** PROBLEM **
The output should be every line below that includes the word "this".

** EXTRACTED RECORDS **
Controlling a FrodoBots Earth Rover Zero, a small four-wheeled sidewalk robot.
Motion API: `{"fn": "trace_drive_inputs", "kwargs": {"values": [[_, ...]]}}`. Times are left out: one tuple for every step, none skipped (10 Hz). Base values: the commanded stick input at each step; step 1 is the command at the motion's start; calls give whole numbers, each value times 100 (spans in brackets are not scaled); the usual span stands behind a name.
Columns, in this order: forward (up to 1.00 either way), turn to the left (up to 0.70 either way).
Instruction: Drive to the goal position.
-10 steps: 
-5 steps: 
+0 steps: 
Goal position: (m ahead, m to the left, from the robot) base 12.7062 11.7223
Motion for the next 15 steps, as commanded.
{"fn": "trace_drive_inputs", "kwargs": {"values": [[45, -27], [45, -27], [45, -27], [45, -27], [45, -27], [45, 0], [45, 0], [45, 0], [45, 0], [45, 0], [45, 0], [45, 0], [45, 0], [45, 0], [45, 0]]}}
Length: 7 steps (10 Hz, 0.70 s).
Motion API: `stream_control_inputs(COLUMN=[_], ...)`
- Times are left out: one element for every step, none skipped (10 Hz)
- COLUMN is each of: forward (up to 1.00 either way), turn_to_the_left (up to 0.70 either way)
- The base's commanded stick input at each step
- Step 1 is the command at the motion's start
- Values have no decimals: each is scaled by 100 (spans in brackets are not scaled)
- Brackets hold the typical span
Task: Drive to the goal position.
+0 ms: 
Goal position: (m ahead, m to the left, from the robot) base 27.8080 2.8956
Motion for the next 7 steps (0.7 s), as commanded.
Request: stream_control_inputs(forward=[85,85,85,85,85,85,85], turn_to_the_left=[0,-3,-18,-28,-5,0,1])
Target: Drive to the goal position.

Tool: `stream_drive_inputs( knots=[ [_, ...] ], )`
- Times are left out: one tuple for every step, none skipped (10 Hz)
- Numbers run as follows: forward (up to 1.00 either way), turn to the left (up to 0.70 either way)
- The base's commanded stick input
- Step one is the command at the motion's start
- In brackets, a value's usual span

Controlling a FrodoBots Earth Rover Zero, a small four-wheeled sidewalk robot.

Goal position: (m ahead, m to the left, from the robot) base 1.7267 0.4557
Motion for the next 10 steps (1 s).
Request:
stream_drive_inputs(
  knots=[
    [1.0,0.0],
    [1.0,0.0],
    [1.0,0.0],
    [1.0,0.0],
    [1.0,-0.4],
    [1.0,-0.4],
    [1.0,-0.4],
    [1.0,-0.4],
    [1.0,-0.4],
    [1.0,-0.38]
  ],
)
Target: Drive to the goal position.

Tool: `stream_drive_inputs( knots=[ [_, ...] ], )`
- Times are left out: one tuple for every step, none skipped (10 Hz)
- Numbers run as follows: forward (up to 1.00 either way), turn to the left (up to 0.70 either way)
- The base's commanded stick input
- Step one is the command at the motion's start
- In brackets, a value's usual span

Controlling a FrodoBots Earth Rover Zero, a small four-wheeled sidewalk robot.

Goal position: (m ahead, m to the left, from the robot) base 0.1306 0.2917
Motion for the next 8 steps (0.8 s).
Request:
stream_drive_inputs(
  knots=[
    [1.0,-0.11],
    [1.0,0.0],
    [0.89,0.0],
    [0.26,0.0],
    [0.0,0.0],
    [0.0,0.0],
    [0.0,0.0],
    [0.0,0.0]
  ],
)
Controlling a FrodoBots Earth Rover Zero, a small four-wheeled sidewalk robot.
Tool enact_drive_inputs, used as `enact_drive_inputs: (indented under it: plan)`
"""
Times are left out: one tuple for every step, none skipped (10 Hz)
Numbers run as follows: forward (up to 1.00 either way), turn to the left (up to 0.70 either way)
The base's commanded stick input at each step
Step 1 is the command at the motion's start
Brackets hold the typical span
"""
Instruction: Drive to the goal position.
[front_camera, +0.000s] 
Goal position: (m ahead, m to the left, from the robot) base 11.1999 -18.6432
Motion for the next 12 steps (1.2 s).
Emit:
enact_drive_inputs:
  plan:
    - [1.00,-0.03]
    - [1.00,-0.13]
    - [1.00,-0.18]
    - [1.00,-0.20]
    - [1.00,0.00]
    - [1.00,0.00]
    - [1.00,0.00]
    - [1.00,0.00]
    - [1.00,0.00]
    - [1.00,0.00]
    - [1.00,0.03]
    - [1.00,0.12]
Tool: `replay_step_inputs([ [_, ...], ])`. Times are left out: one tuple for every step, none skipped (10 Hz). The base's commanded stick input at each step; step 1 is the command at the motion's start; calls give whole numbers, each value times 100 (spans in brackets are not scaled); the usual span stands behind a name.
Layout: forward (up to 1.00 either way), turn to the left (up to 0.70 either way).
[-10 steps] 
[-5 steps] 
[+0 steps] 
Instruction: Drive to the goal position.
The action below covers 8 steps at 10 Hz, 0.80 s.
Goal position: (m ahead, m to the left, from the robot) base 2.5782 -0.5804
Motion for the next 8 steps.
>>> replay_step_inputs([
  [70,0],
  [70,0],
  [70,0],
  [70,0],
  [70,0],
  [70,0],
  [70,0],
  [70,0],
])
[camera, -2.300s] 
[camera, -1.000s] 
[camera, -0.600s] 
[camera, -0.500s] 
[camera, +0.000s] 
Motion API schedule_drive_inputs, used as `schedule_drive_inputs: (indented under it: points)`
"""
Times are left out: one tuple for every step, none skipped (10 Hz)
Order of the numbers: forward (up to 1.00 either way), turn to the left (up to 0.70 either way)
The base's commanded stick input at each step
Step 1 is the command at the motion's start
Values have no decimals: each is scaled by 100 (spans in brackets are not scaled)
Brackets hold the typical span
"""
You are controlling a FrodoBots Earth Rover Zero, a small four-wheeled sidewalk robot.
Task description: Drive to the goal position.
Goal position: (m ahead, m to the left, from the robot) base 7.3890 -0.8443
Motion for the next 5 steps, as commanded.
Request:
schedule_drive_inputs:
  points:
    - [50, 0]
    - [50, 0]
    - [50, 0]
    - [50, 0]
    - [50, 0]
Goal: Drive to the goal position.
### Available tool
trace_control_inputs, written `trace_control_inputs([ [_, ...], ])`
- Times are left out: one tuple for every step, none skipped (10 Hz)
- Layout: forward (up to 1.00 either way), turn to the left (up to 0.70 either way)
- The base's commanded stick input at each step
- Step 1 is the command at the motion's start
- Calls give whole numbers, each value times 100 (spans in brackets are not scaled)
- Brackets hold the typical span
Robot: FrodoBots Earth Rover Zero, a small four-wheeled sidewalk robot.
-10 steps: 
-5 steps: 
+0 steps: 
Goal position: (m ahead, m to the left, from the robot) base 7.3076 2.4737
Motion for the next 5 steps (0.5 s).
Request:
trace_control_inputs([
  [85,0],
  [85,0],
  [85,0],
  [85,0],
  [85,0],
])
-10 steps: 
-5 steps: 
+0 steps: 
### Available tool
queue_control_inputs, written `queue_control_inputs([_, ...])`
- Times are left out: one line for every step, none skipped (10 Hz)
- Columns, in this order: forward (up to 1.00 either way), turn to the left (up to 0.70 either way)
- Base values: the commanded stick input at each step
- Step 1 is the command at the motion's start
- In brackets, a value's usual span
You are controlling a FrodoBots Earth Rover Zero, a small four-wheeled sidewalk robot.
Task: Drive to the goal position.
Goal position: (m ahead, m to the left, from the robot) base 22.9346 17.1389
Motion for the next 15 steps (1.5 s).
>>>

** EXERCISE RESPONSE **
Columns, in this order: forward (up to 1.00 either way), turn to the left (up to 0.70 either way).
- Columns, in this order: forward (up to 1.00 either way), turn to the left (up to 0.70 either way)

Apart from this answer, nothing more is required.